Radikal'in sivri çıkışların ile tanınan yazarlarından Perihan Mağden, bu kez Kürt milliyetçilerine yüklendi. Türk milliyetçiliği kadar Kürt milliyetçiliğine de tahammülü kalmadı. Mağden, DTP'lilere "Atgözlüğü ile Kürt Siyaseti-nereye kadar? diye sordu.
İşte Mağden'in 8 Mart'ta gazetesinde yazdığı o yazısı:
"Hrant Dink'i kurban vermemiz, çok acı bir vesiledir Türk Milliyetçiliği'nin tehditkâr yükselişinin mahkeme giriş-çıkışlarımızı habire basan Teveccühlü Şarlatanların, diş gösteren bağrış çığrışlarından ibaret olmadığını ispatlamaya.

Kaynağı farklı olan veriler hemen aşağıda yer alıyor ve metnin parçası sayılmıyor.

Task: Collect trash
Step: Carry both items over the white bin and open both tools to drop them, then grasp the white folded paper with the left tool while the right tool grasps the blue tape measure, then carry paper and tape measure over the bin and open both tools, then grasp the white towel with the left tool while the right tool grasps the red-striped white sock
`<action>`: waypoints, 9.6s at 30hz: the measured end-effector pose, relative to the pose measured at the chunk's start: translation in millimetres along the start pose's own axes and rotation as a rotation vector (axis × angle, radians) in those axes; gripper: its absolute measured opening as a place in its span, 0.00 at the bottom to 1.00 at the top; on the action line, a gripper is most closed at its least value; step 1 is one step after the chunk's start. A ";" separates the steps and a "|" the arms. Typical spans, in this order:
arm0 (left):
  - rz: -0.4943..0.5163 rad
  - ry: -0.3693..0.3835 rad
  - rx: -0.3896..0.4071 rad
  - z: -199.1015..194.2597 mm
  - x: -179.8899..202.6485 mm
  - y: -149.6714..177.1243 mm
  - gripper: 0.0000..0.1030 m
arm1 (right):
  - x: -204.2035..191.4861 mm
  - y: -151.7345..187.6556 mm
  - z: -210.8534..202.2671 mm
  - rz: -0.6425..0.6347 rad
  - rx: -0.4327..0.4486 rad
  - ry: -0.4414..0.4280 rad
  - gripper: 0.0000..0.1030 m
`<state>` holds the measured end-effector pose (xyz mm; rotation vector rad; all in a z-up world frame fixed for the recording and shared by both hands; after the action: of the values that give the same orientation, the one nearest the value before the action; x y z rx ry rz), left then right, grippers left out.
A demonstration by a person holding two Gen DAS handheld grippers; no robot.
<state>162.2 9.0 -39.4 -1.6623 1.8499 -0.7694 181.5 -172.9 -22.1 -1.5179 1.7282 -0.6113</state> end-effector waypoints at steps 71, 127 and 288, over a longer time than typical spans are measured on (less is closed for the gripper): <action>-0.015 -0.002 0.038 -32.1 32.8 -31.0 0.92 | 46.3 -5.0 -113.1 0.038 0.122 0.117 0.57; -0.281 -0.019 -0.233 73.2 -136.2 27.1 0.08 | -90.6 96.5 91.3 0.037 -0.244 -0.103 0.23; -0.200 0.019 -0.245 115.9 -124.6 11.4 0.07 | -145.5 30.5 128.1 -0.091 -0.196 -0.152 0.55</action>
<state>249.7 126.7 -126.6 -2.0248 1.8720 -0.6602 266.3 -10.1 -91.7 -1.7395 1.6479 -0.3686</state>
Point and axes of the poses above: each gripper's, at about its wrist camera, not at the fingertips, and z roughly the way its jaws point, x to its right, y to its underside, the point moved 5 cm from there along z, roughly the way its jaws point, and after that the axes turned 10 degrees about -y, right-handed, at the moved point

Tüm bu, esasında Gülünç Farfara'nın ötesindeki görevlerini ifa etmekte imişler onlar: AKP'nin Çiçek/Aksu vari kendi Derin Bakanlarından nerdeyse 'çekinerek', milliyetçi pastadan bir dilim eksik pay almamak uğruna dokunamadığı 301'lerin filan, böyle bir Suç Duyurusu Panayırı haline getirilmesi- Her şeyin bir nedeni var imiş pek tabii ki. Çok fena nedenleri!
Dink'in katledilmesi bunun kanıtı değil ise nedir? 'Empati kurarak' Pelitli'de can sıkıntısından 'patlayan' gençlerimizin, polis ağbilerinin bulduğu kadar 'anlaşılır', 'kabullenilir', nerdeyse 'sevimli' gösterilmeye çalışılması Genel Ağbiler tarafından, gidişatın ne denli tehlikeli olduğunun ispatıdır zaten. Daha ne kanıt gerekiyor ki?
Avrupa'nın ırkçılığından, Evren'in ektiği tohumlara, İklimatör Genellerin böylesi puslu havaları yaratıklandırma beceri ve arzularından, uzun vadeli hesaplarla da gençlerimizin zır cahil/kimliksiz/işsiz/ipsiz sapsız bırakılmalarına- Yükselen Bu Hain Milliyetçiliğin nedenleri üstüne ve kurtulabilirlik reçeteleri, bunca kafa ve gönül yorarken, Kürt Milliyetçiliği'ni yabana atmanın tamamıyla haksızlık olduğu kanaatine vardım- Artık!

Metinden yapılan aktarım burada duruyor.